[[ Data, beginning ]]
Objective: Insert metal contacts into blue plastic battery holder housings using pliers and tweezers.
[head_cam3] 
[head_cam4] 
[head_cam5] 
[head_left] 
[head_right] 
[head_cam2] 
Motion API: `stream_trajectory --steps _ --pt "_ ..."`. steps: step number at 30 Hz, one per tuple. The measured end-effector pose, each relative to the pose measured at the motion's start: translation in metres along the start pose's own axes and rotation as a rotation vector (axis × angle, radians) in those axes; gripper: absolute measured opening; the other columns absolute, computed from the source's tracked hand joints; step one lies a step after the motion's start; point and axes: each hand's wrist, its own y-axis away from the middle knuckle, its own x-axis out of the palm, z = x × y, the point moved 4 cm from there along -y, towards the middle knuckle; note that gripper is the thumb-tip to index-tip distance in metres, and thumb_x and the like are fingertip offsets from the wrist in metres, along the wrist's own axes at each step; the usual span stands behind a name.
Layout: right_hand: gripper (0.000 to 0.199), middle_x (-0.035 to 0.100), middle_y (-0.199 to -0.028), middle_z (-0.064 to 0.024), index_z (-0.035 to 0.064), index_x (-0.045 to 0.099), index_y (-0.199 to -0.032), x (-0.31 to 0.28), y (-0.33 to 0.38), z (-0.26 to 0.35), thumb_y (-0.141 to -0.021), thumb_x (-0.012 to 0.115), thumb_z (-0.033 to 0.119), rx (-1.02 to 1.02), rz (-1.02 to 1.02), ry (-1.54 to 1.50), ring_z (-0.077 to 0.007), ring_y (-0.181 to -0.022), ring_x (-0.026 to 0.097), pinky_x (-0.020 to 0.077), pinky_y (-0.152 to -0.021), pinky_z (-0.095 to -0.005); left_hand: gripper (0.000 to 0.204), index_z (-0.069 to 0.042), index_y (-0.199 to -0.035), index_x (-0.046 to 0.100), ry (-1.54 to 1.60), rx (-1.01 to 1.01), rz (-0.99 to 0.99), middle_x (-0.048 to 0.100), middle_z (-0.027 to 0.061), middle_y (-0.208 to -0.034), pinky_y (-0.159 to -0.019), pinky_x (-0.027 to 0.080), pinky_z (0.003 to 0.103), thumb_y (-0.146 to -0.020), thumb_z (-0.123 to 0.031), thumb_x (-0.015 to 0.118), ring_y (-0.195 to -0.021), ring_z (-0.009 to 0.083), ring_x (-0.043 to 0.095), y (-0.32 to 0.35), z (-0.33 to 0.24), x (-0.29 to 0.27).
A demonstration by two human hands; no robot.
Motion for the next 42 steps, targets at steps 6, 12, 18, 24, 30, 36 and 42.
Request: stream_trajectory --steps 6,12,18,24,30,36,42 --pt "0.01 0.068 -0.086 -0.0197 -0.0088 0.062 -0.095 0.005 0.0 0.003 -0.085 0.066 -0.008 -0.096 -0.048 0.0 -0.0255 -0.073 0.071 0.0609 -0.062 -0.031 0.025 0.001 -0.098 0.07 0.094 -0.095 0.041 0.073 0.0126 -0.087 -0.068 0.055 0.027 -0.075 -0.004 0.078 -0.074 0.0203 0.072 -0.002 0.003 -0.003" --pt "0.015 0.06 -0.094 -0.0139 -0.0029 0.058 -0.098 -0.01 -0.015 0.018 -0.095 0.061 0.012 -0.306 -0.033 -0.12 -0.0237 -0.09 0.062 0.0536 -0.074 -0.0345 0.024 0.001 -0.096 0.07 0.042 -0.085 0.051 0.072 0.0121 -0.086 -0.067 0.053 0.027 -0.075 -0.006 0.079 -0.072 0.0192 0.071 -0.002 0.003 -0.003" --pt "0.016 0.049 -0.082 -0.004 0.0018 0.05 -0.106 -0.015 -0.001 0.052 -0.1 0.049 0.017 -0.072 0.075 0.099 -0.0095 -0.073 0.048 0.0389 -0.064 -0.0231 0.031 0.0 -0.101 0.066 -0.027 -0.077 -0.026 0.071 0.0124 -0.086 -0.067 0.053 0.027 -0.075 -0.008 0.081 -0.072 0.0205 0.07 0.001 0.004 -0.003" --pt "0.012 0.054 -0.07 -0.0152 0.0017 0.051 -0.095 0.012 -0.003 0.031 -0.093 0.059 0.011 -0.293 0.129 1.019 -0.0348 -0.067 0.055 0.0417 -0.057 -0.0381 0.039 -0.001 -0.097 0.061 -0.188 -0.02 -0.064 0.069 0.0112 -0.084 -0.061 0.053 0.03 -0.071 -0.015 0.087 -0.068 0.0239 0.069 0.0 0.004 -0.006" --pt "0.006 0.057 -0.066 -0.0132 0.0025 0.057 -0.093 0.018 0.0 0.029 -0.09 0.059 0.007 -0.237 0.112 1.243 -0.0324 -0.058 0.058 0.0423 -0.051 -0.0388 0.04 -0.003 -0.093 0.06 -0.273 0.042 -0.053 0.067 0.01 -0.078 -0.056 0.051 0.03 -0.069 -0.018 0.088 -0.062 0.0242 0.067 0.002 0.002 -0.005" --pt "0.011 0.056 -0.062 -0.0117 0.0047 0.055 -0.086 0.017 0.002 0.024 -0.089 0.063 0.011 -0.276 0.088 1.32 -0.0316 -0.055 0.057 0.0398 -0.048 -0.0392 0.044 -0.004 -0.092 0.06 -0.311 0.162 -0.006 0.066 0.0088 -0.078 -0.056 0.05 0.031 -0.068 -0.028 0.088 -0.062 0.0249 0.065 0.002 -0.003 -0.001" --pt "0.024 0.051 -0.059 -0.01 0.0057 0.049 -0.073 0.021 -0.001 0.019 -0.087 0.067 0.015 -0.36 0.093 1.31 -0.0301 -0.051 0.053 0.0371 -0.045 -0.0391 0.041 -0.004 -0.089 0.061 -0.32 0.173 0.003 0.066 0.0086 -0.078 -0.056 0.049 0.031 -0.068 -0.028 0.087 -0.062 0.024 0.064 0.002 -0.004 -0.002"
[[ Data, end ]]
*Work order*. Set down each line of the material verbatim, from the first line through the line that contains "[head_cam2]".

*Answer section*.
Objective: Insert metal contacts into blue plastic battery holder housings using pliers and tweezers.
[head_cam3] 
[head_cam4] 
[head_cam5] 
[head_left] 
[head_right] 
[head_cam2] 

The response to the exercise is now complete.